YOUR INSTRUCTIONS
Take the line that contains "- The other" and each line after it in the material below, and transcribe them exactly, stopping at the end.

--- RECORDED INFORMATION ---

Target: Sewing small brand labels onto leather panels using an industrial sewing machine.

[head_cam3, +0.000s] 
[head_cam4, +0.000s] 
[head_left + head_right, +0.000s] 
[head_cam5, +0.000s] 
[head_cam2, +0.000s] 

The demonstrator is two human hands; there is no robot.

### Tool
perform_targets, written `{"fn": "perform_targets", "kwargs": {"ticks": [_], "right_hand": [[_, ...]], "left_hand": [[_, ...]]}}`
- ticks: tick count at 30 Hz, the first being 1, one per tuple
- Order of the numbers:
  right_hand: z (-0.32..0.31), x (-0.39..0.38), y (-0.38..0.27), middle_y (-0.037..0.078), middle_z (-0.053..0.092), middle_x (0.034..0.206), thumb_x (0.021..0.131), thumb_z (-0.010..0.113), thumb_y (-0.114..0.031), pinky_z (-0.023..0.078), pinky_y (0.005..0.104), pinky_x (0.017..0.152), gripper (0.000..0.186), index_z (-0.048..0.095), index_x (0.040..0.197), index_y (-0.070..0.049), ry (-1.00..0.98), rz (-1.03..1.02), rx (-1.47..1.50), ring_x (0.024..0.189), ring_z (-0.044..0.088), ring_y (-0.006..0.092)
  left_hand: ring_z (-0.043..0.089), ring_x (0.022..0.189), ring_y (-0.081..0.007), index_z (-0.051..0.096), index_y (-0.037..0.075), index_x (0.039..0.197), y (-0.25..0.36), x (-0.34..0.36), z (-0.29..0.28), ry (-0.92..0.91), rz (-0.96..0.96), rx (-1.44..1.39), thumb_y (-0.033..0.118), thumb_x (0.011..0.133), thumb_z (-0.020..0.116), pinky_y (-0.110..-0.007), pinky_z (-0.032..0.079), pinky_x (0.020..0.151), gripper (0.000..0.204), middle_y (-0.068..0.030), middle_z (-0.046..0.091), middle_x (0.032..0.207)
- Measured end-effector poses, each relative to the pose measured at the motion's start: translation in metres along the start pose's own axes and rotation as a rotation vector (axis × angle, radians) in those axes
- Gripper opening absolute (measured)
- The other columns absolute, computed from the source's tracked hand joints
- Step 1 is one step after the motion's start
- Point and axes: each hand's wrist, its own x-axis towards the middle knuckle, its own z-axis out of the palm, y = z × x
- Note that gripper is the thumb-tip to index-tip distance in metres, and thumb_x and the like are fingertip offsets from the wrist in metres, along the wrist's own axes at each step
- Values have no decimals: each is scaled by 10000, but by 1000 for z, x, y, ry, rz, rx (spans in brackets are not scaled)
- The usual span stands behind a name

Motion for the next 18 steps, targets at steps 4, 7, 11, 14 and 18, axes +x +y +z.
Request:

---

TASK OUTPUT
- The other columns absolute, computed from the source's tracked hand joints
- Step 1 is one step after the motion's start
- Point and axes: each hand's wrist, its own x-axis towards the middle knuckle, its own z-axis out of the palm, y = z × x
- Note that gripper is the thumb-tip to index-tip distance in metres, and thumb_x and the like are fingertip offsets from the wrist in metres, along the wrist's own axes at each step
- Values have no decimals: each is scaled by 10000, but by 1000 for z, x, y, ry, rz, rx (spans in brackets are not scaled)
- The usual span stands behind a name

Motion for the next 18 steps, targets at steps 4, 7, 11, 14 and 18, axes +x +y +z.
Request:

The given output is the complete response.